Pescador then explores the manner in which the return to Oiartzun of successful emigrants (indianos) disrupted the valley's economy and social structure during the 1650-1740 era. As happened elsewhere in the Basque region, prominent emigrants, with their new ideas about wealth and hierarchy, profoundly transformed local society and longstanding customary practices, leading to readjustments between prominent families and the nouveaux riches and to changes in religious practices. Pescador also documents the travails of the "Basque Penelopes," the women left behind, whose hardships have not always been fully elucidated.
Pescador's work shows how the New World over time became the object of the valley's socioeconomic expectations, leading to Oiartzun's dependence upon colonial structures for its survival and betterment. (Extrapolating this important finding to the entire Basque region could well explain, as I have suggested elsewhere, how the loss of the American colonies led to a severe crisis in the Basque provinces in the early nineteenth century and the eventual rise of Carlism.) In a concluding chapter, Pescador details how New World experiences contributed to the formation of an "ethnic and imperial identity" among the Basques.

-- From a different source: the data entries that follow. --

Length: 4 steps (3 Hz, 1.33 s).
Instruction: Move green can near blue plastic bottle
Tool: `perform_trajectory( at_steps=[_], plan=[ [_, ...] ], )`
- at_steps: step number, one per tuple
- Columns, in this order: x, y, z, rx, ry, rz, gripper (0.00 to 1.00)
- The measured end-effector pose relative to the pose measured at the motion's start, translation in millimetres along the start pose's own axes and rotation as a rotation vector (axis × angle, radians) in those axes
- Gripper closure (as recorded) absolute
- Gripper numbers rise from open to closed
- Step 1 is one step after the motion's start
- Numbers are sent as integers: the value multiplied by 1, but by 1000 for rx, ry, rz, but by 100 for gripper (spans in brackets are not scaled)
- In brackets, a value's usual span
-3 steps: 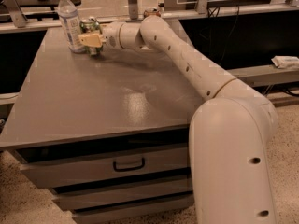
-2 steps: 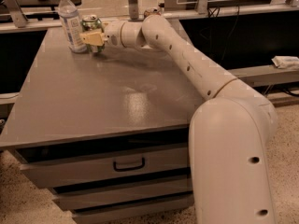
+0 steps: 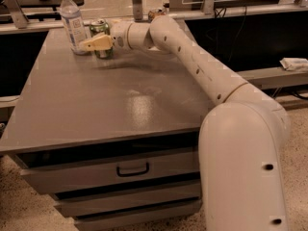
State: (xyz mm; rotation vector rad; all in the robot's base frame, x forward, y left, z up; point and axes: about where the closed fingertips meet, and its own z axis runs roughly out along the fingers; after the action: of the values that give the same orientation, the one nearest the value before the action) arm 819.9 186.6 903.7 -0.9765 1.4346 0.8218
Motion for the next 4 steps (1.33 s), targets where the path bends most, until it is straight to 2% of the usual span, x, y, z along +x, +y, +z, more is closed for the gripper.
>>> perform_trajectory(
  at_steps=[1,2,3,4],
  plan=[
    [5,3,-12,8,-2,11,0],
    [2,9,-50,27,6,-12,0],
    [-7,13,-112,54,19,-55,0],
    [-24,16,-178,47,-9,-112,0]
  ],
)
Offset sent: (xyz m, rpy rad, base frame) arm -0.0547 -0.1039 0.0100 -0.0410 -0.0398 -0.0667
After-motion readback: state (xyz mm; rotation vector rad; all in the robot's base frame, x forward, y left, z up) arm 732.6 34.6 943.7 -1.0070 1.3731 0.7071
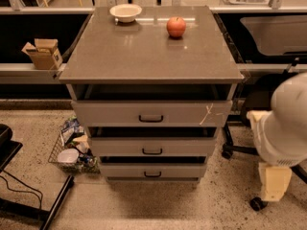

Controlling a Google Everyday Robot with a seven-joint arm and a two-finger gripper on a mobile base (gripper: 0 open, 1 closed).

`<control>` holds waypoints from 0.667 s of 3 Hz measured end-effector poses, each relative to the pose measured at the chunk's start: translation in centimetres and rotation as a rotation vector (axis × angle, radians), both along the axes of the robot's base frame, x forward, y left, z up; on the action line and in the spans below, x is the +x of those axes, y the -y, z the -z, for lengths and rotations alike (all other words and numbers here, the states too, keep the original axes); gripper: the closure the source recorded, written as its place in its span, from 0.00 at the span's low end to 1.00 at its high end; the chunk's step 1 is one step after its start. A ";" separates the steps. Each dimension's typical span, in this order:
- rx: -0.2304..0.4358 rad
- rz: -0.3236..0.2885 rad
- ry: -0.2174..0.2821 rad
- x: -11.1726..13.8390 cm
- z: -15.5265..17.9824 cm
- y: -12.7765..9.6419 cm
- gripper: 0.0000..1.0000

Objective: Open bottom drawer

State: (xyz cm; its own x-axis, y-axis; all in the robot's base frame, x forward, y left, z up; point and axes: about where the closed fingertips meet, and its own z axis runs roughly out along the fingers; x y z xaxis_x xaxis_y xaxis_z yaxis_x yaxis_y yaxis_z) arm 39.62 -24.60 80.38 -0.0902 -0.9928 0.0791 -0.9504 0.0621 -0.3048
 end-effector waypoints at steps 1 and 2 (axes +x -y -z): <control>-0.063 -0.036 -0.080 -0.6 7.7 0.4 0.00; -0.090 -0.049 -0.141 -0.3 13.5 0.2 0.00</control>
Offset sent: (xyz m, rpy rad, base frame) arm 0.0017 0.0015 -0.2098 -0.1194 0.2224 0.0645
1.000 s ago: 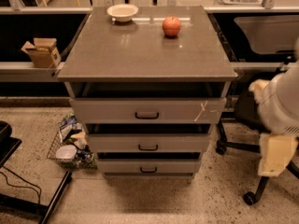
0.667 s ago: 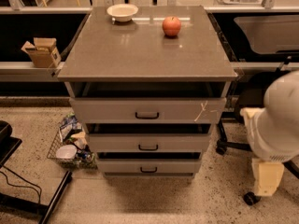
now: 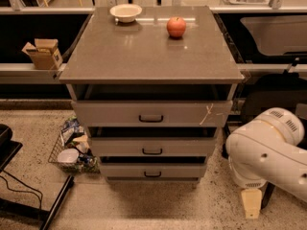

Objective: Open bottom drawer

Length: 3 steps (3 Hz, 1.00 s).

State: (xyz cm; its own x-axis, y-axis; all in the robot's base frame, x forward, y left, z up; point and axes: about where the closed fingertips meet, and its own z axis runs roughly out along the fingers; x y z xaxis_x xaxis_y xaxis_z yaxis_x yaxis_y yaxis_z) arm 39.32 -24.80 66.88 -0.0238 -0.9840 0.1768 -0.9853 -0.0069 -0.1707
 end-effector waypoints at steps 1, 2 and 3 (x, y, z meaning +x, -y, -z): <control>-0.001 0.000 -0.065 0.4 3.7 -0.9 0.00; 0.002 0.001 -0.073 0.4 4.1 -1.0 0.00; 0.005 -0.007 -0.050 0.5 4.5 -1.2 0.00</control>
Offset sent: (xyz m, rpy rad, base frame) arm 0.0033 0.0075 -0.0311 -0.0011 0.0537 0.0003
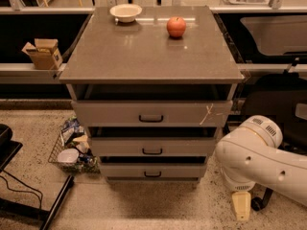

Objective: Open bottom drawer

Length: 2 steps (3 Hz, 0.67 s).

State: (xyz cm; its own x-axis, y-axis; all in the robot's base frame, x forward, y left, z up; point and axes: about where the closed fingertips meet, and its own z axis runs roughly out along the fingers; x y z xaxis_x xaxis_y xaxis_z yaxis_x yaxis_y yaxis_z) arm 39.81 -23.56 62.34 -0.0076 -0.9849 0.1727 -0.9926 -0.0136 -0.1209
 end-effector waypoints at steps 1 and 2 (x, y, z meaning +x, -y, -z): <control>0.018 -0.045 0.012 1.6 4.5 -2.1 0.00; 0.046 -0.088 0.000 3.5 11.6 -5.1 0.00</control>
Offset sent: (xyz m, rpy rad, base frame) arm 0.0773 0.0875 -0.2321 0.0562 -0.0232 0.0747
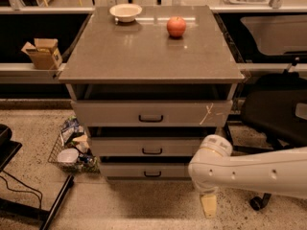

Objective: Open bottom drawer

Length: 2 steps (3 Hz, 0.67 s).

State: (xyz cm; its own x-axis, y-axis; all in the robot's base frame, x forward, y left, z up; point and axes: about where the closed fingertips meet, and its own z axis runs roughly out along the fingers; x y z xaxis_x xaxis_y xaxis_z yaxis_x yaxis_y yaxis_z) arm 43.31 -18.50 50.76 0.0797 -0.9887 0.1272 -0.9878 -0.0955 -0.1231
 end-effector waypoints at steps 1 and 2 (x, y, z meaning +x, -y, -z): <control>0.023 0.007 0.005 2.4 6.7 -1.9 0.00; 0.042 0.006 0.013 4.8 11.5 -3.5 0.00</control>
Offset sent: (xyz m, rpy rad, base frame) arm 0.0827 0.0583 -0.1742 0.0727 -0.0265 -0.0069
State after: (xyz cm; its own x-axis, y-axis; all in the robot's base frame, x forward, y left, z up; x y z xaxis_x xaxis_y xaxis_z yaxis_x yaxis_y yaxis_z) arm 48.11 -14.98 39.29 0.0724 -0.9936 0.0867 -0.9865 -0.0841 -0.1402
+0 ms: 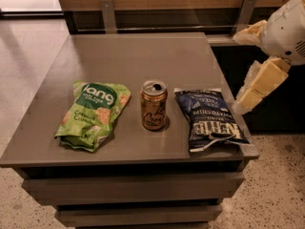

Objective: Pick orange can

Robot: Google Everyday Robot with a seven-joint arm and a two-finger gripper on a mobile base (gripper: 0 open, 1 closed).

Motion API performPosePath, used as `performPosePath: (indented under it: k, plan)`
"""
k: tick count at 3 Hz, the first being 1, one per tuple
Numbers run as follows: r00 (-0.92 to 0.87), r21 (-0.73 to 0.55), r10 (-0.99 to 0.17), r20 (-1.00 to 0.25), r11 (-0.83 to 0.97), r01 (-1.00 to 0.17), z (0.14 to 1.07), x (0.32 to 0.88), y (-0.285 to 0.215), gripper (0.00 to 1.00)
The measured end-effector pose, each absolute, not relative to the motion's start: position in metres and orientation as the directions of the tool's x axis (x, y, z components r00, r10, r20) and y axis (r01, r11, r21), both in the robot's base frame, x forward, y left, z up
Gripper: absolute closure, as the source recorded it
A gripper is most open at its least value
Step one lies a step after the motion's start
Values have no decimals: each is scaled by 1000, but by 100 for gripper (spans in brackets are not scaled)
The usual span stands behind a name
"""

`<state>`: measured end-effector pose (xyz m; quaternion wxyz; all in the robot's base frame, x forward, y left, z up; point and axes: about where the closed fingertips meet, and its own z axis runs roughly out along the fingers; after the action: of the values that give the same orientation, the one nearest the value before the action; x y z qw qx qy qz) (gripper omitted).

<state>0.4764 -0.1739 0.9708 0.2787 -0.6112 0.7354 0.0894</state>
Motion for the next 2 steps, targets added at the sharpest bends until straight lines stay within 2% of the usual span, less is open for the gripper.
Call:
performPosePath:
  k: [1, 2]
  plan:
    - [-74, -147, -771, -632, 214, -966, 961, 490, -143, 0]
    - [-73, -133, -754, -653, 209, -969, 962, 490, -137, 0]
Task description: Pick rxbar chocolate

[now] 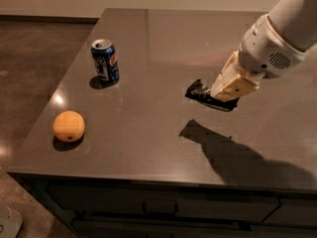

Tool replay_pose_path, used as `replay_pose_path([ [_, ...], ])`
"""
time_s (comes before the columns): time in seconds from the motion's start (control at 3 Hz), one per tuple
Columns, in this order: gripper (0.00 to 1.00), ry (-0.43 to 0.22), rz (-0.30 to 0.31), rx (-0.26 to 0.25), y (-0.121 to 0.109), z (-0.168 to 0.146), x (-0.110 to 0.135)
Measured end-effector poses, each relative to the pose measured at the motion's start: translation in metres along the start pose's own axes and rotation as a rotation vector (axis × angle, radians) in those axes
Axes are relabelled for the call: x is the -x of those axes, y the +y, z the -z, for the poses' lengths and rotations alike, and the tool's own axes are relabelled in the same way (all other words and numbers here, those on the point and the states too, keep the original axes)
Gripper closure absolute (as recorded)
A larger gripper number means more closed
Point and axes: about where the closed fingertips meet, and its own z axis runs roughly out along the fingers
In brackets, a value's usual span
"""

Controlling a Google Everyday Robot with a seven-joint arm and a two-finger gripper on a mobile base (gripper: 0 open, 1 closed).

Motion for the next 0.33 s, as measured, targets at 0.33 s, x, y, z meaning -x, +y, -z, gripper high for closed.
replay_pose_path([
  [0.33, 1.0, -0.002, -0.001, 0.001, 0.0005, 0.0001, 0.0006],
])
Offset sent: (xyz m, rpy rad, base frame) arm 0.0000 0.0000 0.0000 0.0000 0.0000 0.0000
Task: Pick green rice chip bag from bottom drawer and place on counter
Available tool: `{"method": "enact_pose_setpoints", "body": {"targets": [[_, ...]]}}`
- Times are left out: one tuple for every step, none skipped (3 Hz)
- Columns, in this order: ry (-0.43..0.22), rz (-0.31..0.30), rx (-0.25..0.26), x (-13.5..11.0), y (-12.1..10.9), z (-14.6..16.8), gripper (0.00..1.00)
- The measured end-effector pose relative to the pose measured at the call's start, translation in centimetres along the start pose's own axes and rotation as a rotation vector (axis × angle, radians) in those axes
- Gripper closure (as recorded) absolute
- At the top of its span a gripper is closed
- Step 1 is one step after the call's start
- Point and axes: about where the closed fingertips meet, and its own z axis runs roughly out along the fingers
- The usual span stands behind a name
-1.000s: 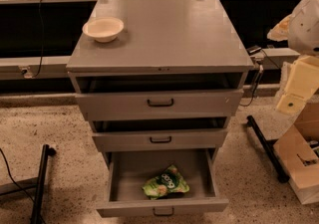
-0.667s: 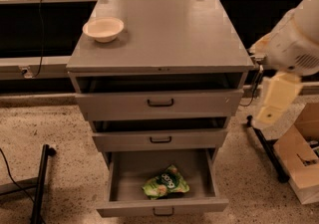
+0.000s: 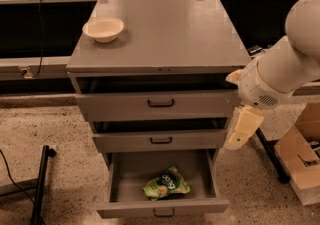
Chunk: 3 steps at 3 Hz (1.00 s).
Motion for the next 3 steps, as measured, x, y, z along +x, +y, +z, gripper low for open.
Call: {"method": "enact_pose_setpoints", "body": {"targets": [[0.028,-0.079,-0.054,-1.4,0.7,0.9,0.0],[0.058,-0.15,-0.136,-1.5,2.7,6.4,0.0],[-0.023,-0.221,-0.072,-2.7,3.0,9.9,0.0]]}}
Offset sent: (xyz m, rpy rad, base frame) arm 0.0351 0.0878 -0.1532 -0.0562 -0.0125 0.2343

For all its substantial accomplishments - and there are many - Pescador's book is not without occasional problems. For example, there is little on smuggling, a perennial phenomenon in the region and a subject of much controversy between the central government and the Basques. It would indeed be unusual if, given Oiartzun's proximity to the sea and to the French border, the comercio de mala fé, as it was known, had not reared its head. Aided by extensive commercial franchises, foreign merchandise routinely came into the Basque provinces without payment of duties, while silver and specie continually left the area to the benefit of local and foreign speculators. Likewise, the political and administrative relationship of Oiartzun to Gipuzkoa is not satisfactorily addressed. It almost seems at times that Oiartzun was closer to the New World than to its immediate geographical setting and environment. Was this really the case?
Neither of these points, however, detracts from what is otherwise an extremely solid book and the standard by which all subsequent studies will be measured. At the work's start the author asserts that he aims "to underline the transformations that took place in the lives of women and men as a result of their contacts with the New World." On this score, as in so many others, Pescador's book fully delivers.